Instructions for the task: Make an exact copy of all the entries shown below.

==== Data listing ====

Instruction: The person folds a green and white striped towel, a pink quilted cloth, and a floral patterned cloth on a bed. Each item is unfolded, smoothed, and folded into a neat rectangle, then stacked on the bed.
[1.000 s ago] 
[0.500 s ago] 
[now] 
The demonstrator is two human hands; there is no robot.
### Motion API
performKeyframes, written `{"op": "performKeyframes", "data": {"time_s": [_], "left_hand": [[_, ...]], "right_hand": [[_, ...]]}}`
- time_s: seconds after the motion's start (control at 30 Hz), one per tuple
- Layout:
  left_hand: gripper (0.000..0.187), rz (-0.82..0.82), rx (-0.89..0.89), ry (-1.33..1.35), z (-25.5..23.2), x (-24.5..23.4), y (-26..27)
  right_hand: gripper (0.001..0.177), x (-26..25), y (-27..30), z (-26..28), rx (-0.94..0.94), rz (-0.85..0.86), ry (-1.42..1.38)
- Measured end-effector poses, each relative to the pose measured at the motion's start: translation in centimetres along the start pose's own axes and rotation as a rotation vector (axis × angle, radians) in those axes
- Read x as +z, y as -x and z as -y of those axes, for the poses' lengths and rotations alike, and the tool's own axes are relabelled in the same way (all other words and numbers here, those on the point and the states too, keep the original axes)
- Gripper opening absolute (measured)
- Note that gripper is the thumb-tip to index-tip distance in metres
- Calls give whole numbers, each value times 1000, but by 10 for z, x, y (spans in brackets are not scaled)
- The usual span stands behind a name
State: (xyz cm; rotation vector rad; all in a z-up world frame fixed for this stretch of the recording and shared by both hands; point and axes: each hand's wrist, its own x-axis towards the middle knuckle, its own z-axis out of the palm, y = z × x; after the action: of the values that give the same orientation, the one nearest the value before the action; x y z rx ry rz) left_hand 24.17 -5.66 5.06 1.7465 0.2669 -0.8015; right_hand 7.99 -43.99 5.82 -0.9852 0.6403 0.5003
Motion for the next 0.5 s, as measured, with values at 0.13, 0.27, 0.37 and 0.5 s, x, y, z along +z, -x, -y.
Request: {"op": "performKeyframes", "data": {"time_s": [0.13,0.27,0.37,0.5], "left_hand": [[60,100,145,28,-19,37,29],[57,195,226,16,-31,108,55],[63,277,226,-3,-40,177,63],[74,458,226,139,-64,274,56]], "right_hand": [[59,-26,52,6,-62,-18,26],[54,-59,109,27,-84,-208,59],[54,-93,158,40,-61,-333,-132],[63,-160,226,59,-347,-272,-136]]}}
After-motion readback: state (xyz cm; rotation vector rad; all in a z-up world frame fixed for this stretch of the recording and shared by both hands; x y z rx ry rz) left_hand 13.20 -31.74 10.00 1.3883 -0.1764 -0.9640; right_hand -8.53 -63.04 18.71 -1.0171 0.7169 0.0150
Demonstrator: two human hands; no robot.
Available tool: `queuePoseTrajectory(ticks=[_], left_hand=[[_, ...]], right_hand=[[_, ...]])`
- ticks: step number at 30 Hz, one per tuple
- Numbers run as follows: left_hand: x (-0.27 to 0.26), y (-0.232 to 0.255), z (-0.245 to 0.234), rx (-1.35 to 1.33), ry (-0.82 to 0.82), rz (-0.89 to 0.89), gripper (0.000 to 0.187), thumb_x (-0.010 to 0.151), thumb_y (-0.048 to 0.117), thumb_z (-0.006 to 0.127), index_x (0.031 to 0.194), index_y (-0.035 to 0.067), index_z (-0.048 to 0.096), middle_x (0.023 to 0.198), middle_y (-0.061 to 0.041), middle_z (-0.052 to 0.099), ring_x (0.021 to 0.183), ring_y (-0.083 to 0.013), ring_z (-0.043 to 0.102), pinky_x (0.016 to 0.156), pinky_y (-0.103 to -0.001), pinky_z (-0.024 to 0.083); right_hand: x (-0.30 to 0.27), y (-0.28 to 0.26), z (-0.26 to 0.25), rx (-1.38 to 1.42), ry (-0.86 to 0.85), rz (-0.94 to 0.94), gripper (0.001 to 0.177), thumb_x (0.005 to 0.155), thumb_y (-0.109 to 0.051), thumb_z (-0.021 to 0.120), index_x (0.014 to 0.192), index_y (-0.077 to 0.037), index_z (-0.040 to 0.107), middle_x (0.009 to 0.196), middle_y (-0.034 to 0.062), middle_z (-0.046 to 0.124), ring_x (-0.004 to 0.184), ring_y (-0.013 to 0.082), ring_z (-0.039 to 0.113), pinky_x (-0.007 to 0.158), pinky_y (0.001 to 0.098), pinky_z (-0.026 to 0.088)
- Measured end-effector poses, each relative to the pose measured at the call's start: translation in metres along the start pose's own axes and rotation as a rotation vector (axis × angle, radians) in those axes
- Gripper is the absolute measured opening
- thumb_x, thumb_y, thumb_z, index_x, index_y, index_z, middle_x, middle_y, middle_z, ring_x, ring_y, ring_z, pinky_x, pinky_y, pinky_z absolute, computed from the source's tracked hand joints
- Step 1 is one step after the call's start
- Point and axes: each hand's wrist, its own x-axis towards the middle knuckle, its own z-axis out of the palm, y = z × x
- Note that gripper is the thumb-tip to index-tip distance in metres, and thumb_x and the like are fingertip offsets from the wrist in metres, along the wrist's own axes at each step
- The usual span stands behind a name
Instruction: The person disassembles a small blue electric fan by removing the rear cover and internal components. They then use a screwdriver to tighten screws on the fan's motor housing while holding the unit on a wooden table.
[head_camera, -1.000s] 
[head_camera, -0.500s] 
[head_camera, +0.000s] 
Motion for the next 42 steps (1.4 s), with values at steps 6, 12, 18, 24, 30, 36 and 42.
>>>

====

Answer box:
Instruction: The person folds a green and white striped towel, a pink quilted cloth, and a floral patterned cloth on a bed. Each item is unfolded, smoothed, and folded into a neat rectangle, then stacked on the bed.
[1.000 s ago] 
[0.500 s ago] 
[now] 
The demonstrator is two human hands; there is no robot.
### Motion API
performKeyframes, written `{"op": "performKeyframes", "data": {"time_s": [_], "left_hand": [[_, ...]], "right_hand": [[_, ...]]}}`
- time_s: seconds after the motion's start (control at 30 Hz), one per tuple
- Layout:
  left_hand: gripper (0.000..0.187), rz (-0.82..0.82), rx (-0.89..0.89), ry (-1.33..1.35), z (-25.5..23.2), x (-24.5..23.4), y (-26..27)
  right_hand: gripper (0.001..0.177), x (-26..25), y (-27..30), z (-26..28), rx (-0.94..0.94), rz (-0.85..0.86), ry (-1.42..1.38)
- Measured end-effector poses, each relative to the pose measured at the motion's start: translation in centimetres along the start pose's own axes and rotation as a rotation vector (axis × angle, radians) in those axes
- Read x as +z, y as -x and z as -y of those axes, for the poses' lengths and rotations alike, and the tool's own axes are relabelled in the same way (all other words and numbers here, those on the point and the states too, keep the original axes)
- Gripper opening absolute (measured)
- Note that gripper is the thumb-tip to index-tip distance in metres
- Calls give whole numbers, each value times 1000, but by 10 for z, x, y (spans in brackets are not scaled)
- The usual span stands behind a name
State: (xyz cm; rotation vector rad; all in a z-up world frame fixed for this stretch of the recording and shared by both hands; point and axes: each hand's wrist, its own x-axis towards the middle knuckle, its own z-axis out of the palm, y = z × x; after the action: of the values that give the same orientation, the one nearest the value before the action; x y z rx ry rz) left_hand 24.17 -5.66 5.06 1.7465 0.2669 -0.8015; right_hand 7.99 -43.99 5.82 -0.9852 0.6403 0.5003
Motion for the next 0.5 s, as measured, with values at 0.13, 0.27, 0.37 and 0.5 s, x, y, z along +z, -x, -y.
Request: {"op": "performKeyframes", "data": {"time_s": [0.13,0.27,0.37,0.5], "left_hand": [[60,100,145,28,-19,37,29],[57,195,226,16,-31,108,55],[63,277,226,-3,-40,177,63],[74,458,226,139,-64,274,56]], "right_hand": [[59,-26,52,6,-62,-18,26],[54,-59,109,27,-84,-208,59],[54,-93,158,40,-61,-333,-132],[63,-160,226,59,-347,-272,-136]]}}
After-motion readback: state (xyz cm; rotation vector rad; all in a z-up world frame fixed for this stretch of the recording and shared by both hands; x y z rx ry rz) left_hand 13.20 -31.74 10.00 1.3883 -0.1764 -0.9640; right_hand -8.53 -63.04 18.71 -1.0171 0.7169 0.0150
Demonstrator: two human hands; no robot.
Available tool: `queuePoseTrajectory(ticks=[_], left_hand=[[_, ...]], right_hand=[[_, ...]])`
- ticks: step number at 30 Hz, one per tuple
- Numbers run as follows: left_hand: x (-0.27 to 0.26), y (-0.232 to 0.255), z (-0.245 to 0.234), rx (-1.35 to 1.33), ry (-0.82 to 0.82), rz (-0.89 to 0.89), gripper (0.000 to 0.187), thumb_x (-0.010 to 0.151), thumb_y (-0.048 to 0.117), thumb_z (-0.006 to 0.127), index_x (0.031 to 0.194), index_y (-0.035 to 0.067), index_z (-0.048 to 0.096), middle_x (0.023 to 0.198), middle_y (-0.061 to 0.041), middle_z (-0.052 to 0.099), ring_x (0.021 to 0.183), ring_y (-0.083 to 0.013), ring_z (-0.043 to 0.102), pinky_x (0.016 to 0.156), pinky_y (-0.103 to -0.001), pinky_z (-0.024 to 0.083); right_hand: x (-0.30 to 0.27), y (-0.28 to 0.26), z (-0.26 to 0.25), rx (-1.38 to 1.42), ry (-0.86 to 0.85), rz (-0.94 to 0.94), gripper (0.001 to 0.177), thumb_x (0.005 to 0.155), thumb_y (-0.109 to 0.051), thumb_z (-0.021 to 0.120), index_x (0.014 to 0.192), index_y (-0.077 to 0.037), index_z (-0.040 to 0.107), middle_x (0.009 to 0.196), middle_y (-0.034 to 0.062), middle_z (-0.046 to 0.124), ring_x (-0.004 to 0.184), ring_y (-0.013 to 0.082), ring_z (-0.039 to 0.113), pinky_x (-0.007 to 0.158), pinky_y (0.001 to 0.098), pinky_z (-0.026 to 0.088)
- Measured end-effector poses, each relative to the pose measured at the call's start: translation in metres along the start pose's own axes and rotation as a rotation vector (axis × angle, radians) in those axes
- Gripper is the absolute measured opening
- thumb_x, thumb_y, thumb_z, index_x, index_y, index_z, middle_x, middle_y, middle_z, ring_x, ring_y, ring_z, pinky_x, pinky_y, pinky_z absolute, computed from the source's tracked hand joints
- Step 1 is one step after the call's start
- Point and axes: each hand's wrist, its own x-axis towards the middle knuckle, its own z-axis out of the palm, y = z × x
- Note that gripper is the thumb-tip to index-tip distance in metres, and thumb_x and the like are fingertip offsets from the wrist in metres, along the wrist's own axes at each step
- The usual span stands behind a name
Instruction: The person disassembles a small blue electric fan by removing the rear cover and internal components. They then use a screwdriver to tighten screws on the fan's motor housing while holding the unit on a wooden table.
[head_camera, -1.000s] 
[head_camera, -0.500s] 
[head_camera, +0.000s] 
Motion for the next 42 steps (1.4 s), with values at steps 6, 12, 18, 24, 30, 36 and 42.
>>>

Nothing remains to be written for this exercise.